We’re Looking in the Wrong Place for our Attribution Models

First published June 16, 2011 in Mediapost’s Search Insider

The online landscape is getting more complex. Speaking from a marketer’s perspective, there are more points of influence that can alter a buyer’s path. At the last Search Insider Summit, John Yi from Facebook introduced us to something he called Pinball Marketing. It’s an apt analogy for the new online reality.

Hoping for a Strike

In the past, marketing was like bowling. You would build a campaign with sufficient critical mass and aim it toward your target, hoping at the end of the campaign (or lane) your aim was good enough, and the ball/campaign had enough kinetic energy (measured in REACH X FREQUENCY X AD ENGAGEMENT) to knock down all the potential customers.  If you think about marketing in this perspective, it explains the massive amount of pain traditional marketers are feeling as they pull their bowling-shoe-clad feet from the old world and gingerly dip their toes in the new. The bowler was in control (theoretically) and the success or failure of the campaign lay in her hands alone. The paradigm was simple, clean and linear, just the way we marketers like it.
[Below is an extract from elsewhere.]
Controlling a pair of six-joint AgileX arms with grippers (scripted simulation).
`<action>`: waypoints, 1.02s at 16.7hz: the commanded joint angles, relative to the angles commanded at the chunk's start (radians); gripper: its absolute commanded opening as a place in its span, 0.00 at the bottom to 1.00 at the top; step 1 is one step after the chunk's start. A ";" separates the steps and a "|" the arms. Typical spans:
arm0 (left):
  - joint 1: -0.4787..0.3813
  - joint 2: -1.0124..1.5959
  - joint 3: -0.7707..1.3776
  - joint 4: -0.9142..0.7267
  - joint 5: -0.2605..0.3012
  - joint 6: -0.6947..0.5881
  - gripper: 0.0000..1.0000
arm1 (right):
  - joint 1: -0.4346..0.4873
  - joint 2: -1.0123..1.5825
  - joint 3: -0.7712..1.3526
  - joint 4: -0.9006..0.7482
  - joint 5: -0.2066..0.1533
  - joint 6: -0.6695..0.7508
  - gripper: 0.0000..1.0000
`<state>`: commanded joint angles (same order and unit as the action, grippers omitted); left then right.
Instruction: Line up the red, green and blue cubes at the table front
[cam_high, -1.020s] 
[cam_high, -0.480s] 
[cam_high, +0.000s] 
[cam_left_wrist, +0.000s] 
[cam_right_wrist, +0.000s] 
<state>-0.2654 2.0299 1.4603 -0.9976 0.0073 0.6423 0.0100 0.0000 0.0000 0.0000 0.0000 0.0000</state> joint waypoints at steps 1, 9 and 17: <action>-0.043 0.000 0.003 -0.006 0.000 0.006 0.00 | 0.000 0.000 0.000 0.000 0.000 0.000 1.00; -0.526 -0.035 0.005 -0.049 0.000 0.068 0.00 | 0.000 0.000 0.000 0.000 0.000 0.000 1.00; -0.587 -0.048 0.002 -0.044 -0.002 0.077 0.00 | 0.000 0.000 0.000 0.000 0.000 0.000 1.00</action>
The new game of marketing is much more like pinball. The intersections between a buyer’s decision path and a product’s marketing presence are many, and each can send the buyer off in a different direction. Some of those intersection points are within the marketer’s control — and some aren’t. Marketers now have to try to understand engagement and buyer impact at each of these intersections and, in the process, try to piece together a map of the buyer’s journey, assigning value in the appropriate places.

Repealing Newton’s Law

But even though the frenetic path of a pinball gets us a little closer to today’s marketing reality, it still doesn’t get us all the way, because there’s one fundamental difference: pinballs don’t have brains. Nor do they have emotions, feelings, or needs. Pinballs are just little metal spheres that obey the laws of physics.

And therein lies the difference.  How much more challenging would pinball be if, rather than relying on Newtonian physics to set the path of a ball coming off a flipper, it could decide whether it wanted to go right, left or simply stop dead in its tracks, refusing to go one inch further until you showed it a little more respect.  As physicist Murray Gell-Mann once quipped, “Imagine how hard physics would be if particles could think.”
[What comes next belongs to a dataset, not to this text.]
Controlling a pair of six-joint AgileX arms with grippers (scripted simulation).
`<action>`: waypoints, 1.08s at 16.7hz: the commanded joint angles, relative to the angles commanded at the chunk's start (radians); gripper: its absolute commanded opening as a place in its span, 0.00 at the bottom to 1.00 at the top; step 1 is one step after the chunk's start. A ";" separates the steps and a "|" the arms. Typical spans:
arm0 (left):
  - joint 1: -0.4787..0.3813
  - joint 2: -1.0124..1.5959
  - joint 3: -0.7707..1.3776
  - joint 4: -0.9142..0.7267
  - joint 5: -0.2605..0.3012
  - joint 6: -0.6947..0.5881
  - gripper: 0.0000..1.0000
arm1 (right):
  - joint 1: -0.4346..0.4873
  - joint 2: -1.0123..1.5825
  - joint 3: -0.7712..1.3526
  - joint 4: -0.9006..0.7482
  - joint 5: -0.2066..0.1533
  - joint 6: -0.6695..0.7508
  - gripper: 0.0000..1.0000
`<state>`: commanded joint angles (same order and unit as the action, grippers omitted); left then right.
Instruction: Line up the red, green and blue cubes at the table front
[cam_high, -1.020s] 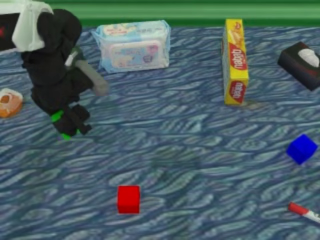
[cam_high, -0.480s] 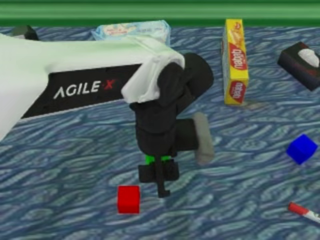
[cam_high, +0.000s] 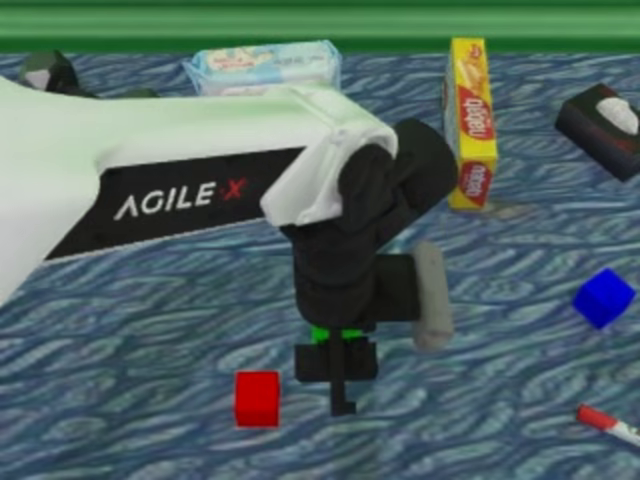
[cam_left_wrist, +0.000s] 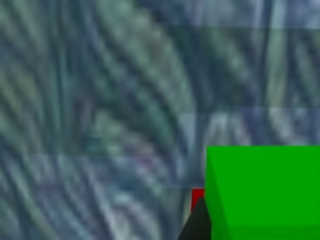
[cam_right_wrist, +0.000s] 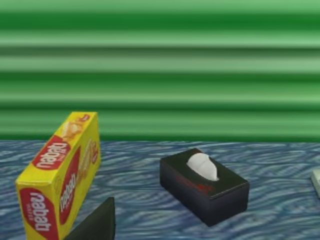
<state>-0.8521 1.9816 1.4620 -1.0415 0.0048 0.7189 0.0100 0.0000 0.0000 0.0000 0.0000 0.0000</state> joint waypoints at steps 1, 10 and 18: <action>0.001 0.005 -0.009 0.014 0.000 -0.001 0.00 | 0.000 0.000 0.000 0.000 0.000 0.000 1.00; -0.004 0.104 -0.133 0.241 0.001 0.001 0.00 | 0.000 0.000 0.000 0.000 0.000 0.000 1.00; -0.004 0.104 -0.133 0.241 0.001 0.001 0.45 | 0.000 0.000 0.000 0.000 0.000 0.000 1.00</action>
<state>-0.8565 2.0851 1.3286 -0.8009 0.0055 0.7198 0.0100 0.0000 0.0000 0.0000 0.0000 0.0000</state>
As we try to understand what influences our buyers, we tend to apply something like the laws of physics to unraveling attribution. We apply formulas to various touchpoints, mathematically weighting their respective values. We can weight it to the first click, the last click, or divvy up the value based on some arbitrary calculation. But, in the end, as we try to figure out the new rules of marketing, we tend to forget that these balls have brains.

Go to the Source

If we want to understand what makes buyers buy, we should ask them. We should base attribution models on decision paths, not arbitrary formulas. We should walk through the buying landscape with our prospects, seeing how they respond at each intersection point. And when we build our attribution models, we should base them on psychology, not physics.
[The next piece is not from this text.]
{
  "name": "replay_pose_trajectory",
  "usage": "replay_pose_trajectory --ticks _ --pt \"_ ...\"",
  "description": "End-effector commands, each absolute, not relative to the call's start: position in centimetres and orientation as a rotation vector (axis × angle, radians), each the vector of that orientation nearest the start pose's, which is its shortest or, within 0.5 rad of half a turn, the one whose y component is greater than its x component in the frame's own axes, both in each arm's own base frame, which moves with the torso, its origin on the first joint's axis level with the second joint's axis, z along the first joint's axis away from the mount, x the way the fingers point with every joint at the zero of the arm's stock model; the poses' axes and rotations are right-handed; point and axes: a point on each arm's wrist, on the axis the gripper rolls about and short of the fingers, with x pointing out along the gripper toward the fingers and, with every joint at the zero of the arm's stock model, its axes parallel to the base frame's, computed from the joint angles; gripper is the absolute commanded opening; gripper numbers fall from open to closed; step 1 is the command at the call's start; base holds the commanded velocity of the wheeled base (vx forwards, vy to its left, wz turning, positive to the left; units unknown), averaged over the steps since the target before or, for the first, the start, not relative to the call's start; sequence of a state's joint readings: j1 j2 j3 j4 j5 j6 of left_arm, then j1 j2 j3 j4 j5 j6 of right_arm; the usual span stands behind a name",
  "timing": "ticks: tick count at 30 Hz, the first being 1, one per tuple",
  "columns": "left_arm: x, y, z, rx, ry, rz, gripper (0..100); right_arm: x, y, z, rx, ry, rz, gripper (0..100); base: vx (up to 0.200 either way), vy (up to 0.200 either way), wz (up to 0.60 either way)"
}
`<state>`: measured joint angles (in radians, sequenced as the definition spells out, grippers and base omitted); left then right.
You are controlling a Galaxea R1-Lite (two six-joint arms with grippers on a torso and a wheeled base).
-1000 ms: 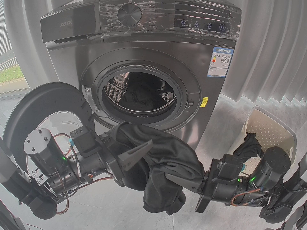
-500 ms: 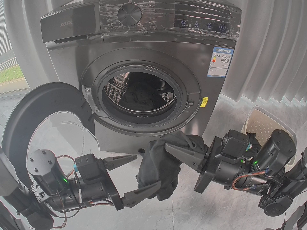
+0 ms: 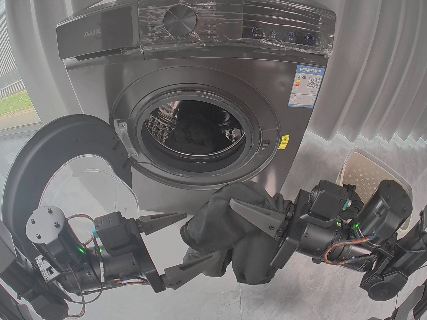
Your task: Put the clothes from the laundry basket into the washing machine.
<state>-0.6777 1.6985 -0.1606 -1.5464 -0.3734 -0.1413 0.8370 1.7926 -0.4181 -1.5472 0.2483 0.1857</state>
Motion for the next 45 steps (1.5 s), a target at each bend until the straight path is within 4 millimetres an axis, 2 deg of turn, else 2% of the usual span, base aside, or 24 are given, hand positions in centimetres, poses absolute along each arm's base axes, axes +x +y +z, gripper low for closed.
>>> replay_pose_trajectory --ticks 1,8,18,45 --pt "16.6 -13.9 13.3 -0.134 0.032 -1.036 100 18.0 20.7 15.4 0.219 -0.073 1.096 0 0.000 0.000 0.00" --pt "17.1 -13.4 13.2 -0.128 0.030 -1.003 100 17.9 20.5 15.7 0.220 -0.088 1.095 0 0.000 0.000 0.00" --pt "18.2 -13.2 11.2 0.036 0.045 -0.967 100 17.9 20.6 15.7 0.221 -0.089 1.096 0 0.000 0.000 0.00" --pt "17.3 -12.8 10.1 0.055 0.103 -1.022 100 17.8 20.6 15.6 0.222 -0.083 1.096 0 0.000 0.000 0.00"
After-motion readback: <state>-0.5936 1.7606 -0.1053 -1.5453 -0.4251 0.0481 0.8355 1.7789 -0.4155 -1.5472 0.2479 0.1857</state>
Is this approach harder than the holy grail of a universal attribution formula (or even multiple variations of said formula)? Absolutely. It’s fuzzy and sometimes messy. It tends to squirm around a lot. And unlike Newtonian physics, it depends on context. What I’m proposing is riddled with “ifs” and “maybes.” In short, it’s human in its ambiguity, and that’s really the whole point. I would much rather have ambiguity that’s somewhat right than clarity that’s completely wrong.